Exercise brief: Could you repeat the records shown below exactly as written?

The data:
☆ ☆ ☆ ☆ ☆ ☆ ☆

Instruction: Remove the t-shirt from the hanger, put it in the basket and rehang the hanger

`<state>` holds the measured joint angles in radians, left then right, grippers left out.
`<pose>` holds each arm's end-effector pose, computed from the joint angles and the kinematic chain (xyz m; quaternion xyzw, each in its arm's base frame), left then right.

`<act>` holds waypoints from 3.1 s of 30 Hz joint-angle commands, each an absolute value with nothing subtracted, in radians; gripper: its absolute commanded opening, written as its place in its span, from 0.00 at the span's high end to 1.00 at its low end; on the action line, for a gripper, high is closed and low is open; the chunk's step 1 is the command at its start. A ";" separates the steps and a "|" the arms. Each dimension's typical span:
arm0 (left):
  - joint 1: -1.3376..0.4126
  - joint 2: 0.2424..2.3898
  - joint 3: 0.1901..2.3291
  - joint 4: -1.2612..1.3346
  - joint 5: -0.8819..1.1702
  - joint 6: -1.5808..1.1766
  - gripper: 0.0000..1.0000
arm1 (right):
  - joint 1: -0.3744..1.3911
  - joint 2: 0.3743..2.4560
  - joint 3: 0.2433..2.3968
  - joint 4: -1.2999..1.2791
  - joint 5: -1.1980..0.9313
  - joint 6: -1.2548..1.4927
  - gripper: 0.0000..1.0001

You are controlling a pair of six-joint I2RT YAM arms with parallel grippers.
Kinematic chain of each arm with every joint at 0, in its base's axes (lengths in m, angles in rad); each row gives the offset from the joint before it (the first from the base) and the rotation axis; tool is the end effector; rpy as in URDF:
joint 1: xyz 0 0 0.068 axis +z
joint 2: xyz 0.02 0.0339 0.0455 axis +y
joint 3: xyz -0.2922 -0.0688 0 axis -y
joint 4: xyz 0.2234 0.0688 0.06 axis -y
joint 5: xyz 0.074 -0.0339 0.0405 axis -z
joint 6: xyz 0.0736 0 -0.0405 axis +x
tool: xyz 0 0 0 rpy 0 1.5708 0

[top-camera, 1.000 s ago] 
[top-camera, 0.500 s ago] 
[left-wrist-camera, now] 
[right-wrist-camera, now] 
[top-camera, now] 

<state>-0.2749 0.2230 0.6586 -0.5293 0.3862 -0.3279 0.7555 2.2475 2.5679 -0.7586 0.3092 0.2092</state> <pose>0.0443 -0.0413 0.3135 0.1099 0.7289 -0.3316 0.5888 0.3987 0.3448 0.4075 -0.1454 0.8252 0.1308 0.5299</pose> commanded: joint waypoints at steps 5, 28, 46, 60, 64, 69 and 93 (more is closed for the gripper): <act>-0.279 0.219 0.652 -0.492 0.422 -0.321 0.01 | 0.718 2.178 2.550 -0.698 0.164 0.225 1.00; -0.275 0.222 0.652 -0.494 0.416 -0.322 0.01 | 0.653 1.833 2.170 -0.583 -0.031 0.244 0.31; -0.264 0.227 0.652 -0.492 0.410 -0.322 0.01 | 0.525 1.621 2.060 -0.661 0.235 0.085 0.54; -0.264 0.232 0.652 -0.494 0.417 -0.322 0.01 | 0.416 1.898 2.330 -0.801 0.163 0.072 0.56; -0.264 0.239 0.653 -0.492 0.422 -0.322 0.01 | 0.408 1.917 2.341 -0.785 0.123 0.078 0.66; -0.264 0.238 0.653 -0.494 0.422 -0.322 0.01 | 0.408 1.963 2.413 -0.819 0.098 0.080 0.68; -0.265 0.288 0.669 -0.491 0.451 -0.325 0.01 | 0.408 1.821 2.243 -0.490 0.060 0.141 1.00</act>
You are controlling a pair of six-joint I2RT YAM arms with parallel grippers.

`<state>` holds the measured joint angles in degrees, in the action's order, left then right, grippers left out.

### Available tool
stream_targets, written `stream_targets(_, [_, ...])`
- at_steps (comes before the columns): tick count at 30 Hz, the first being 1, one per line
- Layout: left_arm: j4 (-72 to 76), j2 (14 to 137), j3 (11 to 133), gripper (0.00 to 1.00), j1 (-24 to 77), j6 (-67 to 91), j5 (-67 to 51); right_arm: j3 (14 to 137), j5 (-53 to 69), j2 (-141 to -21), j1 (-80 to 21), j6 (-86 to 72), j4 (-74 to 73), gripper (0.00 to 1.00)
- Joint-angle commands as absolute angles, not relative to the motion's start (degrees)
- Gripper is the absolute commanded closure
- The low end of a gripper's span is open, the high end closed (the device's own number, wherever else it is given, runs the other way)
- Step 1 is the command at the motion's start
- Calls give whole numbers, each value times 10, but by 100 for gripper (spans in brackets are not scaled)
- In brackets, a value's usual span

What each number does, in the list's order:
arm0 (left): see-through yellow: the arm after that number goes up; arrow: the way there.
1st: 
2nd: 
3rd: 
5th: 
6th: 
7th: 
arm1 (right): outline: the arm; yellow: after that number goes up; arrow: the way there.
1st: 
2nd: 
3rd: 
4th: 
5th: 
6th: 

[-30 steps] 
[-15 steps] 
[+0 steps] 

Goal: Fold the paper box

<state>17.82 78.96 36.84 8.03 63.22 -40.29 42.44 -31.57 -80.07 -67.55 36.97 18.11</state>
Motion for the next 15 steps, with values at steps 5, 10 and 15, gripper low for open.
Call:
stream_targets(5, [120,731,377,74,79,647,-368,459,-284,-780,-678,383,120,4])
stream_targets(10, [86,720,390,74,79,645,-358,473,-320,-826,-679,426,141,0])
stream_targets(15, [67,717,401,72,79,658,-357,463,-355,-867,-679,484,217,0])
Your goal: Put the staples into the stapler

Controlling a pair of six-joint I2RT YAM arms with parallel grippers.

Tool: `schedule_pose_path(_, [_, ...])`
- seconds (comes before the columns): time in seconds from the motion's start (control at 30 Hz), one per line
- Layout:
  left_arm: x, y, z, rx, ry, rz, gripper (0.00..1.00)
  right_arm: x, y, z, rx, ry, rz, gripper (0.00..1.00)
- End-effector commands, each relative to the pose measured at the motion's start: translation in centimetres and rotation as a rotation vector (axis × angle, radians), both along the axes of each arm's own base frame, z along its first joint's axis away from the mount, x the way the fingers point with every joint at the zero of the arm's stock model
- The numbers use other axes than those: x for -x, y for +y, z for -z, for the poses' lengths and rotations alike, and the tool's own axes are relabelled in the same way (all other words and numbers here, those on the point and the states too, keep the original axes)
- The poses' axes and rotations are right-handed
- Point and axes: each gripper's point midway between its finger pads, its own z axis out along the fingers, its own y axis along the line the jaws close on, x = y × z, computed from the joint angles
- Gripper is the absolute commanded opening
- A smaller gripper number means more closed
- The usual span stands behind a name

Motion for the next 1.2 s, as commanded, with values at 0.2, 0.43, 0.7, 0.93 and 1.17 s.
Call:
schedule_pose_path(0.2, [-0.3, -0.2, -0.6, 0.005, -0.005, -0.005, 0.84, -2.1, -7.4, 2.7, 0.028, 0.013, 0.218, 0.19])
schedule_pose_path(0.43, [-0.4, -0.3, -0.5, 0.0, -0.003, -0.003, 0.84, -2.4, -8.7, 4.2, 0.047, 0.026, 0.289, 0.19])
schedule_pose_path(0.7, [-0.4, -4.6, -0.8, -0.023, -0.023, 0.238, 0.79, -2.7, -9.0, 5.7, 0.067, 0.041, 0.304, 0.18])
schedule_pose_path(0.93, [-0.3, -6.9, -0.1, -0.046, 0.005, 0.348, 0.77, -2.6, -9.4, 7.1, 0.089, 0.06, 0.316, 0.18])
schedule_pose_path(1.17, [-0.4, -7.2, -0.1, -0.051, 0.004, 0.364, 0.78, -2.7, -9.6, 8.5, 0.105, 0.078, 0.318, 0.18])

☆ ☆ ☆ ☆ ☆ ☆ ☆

Task output:
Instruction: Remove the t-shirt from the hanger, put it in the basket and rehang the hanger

`<state>` holds the measured joint angles in radians, left then right, grippers left out.
`<pose>` holds each arm's end-effector pose, computed from the joint angles and the kinematic chain (xyz m; quaternion xyzw, each in its arm's base frame), left then right.

`<act>` holds waypoints from 3.1 s of 30 Hz joint-angle commands, each an absolute value with nothing subtracted, in radians; gripper: its absolute commanded opening, written as its place in its span, from 0.00 at the span's high end to 1.00 at its low end; on the action line, for a gripper, high is closed and low is open; the chunk's step 1 is the command at its start. A ";" separates the steps and a "|" the arms. Each dimension's typical span:
arm0 (left):
  - joint 1: -1.3376..0.4126
  - joint 2: 0.2424..2.3898
  - joint 3: 0.1901..2.3291
  - joint 4: -1.2612..1.3346
  - joint 5: -0.8819..1.1702
  - joint 6: -1.5808..1.1766
  - gripper: 0.0000..1.0000
arm1 (right):
  - joint 1: -0.3744..1.3911
  - joint 2: 0.3743..2.4560
  - joint 3: 0.2433..2.3968
  - joint 4: -1.2999..1.2791
  - joint 5: -1.1980..0.9313
  - joint 6: -1.2548..1.4927
  - gripper: 0.0000..1.0001

You are controlling a pair of six-joint I2RT YAM arms with parallel grippers.
Kinematic chain of each arm with every joint at 0, in its base's axes (lengths in m, angles in rad); each row gives the offset from the joint before it (the first from the base) and the rotation axis; tool is the end effector; rpy as in URDF:
joint 1: xyz 0 0 0.068 axis +z
joint 2: xyz 0.02 0.0339 0.0455 axis +y
joint 3: xyz -0.2922 -0.0688 0 axis -y
joint 4: xyz 0.2234 0.0688 0.06 axis -y
joint 5: xyz 0.074 -0.0339 0.0405 axis -z
joint 6: xyz 0.0736 0 -0.0405 axis +x
tool: xyz 0 0 0 rpy 0 1.5708 0

[top-camera, 1.000 s ago] 
[top-camera, 0.500 s ago] 
[left-wrist-camera, now] 
[right-wrist-camera, now] 
[top-camera, now] 

<state>-0.2749 0.2230 0.6586 -0.5293 0.3862 -0.3279 0.7555 2.2475 2.5679 -0.7586 0.3092 0.2092</state> <pose>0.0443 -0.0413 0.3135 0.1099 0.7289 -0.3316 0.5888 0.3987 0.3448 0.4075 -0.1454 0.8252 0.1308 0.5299</pose> commanded: joint waypoints at steps 5, 28, 46, 60, 64, 69 and 93 (more is closed for the gripper): <act>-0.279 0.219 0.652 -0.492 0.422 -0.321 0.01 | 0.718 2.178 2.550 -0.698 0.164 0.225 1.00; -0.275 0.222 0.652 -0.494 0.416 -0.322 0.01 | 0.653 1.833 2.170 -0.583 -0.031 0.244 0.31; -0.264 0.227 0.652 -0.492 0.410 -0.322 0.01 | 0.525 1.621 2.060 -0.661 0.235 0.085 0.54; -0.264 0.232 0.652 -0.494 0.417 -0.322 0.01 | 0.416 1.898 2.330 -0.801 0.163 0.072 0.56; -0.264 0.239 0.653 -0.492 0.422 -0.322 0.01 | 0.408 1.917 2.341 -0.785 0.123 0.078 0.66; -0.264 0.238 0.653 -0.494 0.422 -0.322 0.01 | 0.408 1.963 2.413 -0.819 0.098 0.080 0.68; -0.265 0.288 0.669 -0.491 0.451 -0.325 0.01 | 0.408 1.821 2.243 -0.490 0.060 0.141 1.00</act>
You are controlling a pair of six-joint I2RT YAM arms with parallel grippers.

`<state>` holds the measured joint angles in degrees, in the action's order, left then right, grippers left out.

### Available tool
stream_targets, written `stream_targets(_, [_, ...])`
- at_steps (comes before the columns): tick count at 30 Hz, the first being 1, one per line
- Layout: left_arm: j4 (-72 to 76), j2 (14 to 137), j3 (11 to 133), gripper (0.00 to 1.00), j1 (-24 to 77), j6 (-67 to 91), j5 (-67 to 51); right_arm: j3 (14 to 137), j5 (-53 to 69), j2 (-141 to -21), j1 (-80 to 21), j6 (-86 to 72), j4 (-74 to 73), gripper (0.00 to 1.00)
- Joint-angle commands as absolute angles, not relative to the motion's start (degrees)
- Gripper is the absolute commanded closure
- The low end of a gripper's span is open, the high end closed (the device's own number, wherever else it is given, runs the other way)
- Step 1 is the command at the motion's start
- Calls give whole numbers, each value times 10, but by 100 for gripper (spans in brackets are not scaled)
- In brackets, a value's usual span

What each number does, in the list's order:
arm0 (left): see-through yellow: the arm after that number goes up; arrow: the way there.
1st: 
2nd: 
3rd: 
5th: 
6th: 
7th: 
arm1 (right): outline: the arm; yellow: after that number goes up; arrow: the way there.
1st: 
2nd: 
3rd: 
4th: 
5th: 
6th: 

[-30 steps] 
[-15 steps] 
[+0 steps] 

Goal: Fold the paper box

<state>17.82 78.96 36.84 8.03 63.22 -40.29 42.44 -31.57 -80.07 -67.55 36.97 18.11</state>
Motion for the next 15 steps, with values at steps 5, 10 and 15, gripper low for open.
Call:
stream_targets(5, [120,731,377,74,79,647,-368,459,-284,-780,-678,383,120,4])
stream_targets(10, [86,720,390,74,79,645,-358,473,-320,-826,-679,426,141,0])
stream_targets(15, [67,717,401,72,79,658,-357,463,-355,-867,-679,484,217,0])
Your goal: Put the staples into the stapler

Controlling a pair of six-joint I2RT YAM arms with parallel grippers.

Tool: `schedule_pose_path(_, [_, ...])`
- seconds (comes before the columns): time in seconds from the motion's start (control at 30 Hz), one per line
- Layout:
  left_arm: x, y, z, rx, ry, rz, gripper (0.00..1.00)
  right_arm: x, y, z, rx, ry, rz, gripper (0.00..1.00)
- End-effector commands, each relative to the pose measured at the motion's start: translation in centimetres and rotation as a rotation vector (axis × angle, radians), both along the axes of each arm's own base frame, z along its first joint's axis away from the mount, x the way the fingers point with every joint at the zero of the arm's stock model
- The numbers use other axes than those: x for -x, y for +y, z for -z, for the poses' lengths and rotations alike, and the tool's own axes are relabelled in the same way (all other words and numbers here, those on the point and the states too, keep the original axes)
- The poses' axes and rotations are right-handed
- Point and axes: each gripper's point midway between its finger pads, its own z axis out along the fingers, its own y axis along the line the jaws close on, x = y × z, computed from the joint angles
- Gripper is the absolute commanded opening
- A smaller gripper number means more closed
- The usual span stands behind a name

Motion for the next 1.2 s, as commanded, with values at 0.2, 0.43, 0.7, 0.93 and 1.17 s.
Call:
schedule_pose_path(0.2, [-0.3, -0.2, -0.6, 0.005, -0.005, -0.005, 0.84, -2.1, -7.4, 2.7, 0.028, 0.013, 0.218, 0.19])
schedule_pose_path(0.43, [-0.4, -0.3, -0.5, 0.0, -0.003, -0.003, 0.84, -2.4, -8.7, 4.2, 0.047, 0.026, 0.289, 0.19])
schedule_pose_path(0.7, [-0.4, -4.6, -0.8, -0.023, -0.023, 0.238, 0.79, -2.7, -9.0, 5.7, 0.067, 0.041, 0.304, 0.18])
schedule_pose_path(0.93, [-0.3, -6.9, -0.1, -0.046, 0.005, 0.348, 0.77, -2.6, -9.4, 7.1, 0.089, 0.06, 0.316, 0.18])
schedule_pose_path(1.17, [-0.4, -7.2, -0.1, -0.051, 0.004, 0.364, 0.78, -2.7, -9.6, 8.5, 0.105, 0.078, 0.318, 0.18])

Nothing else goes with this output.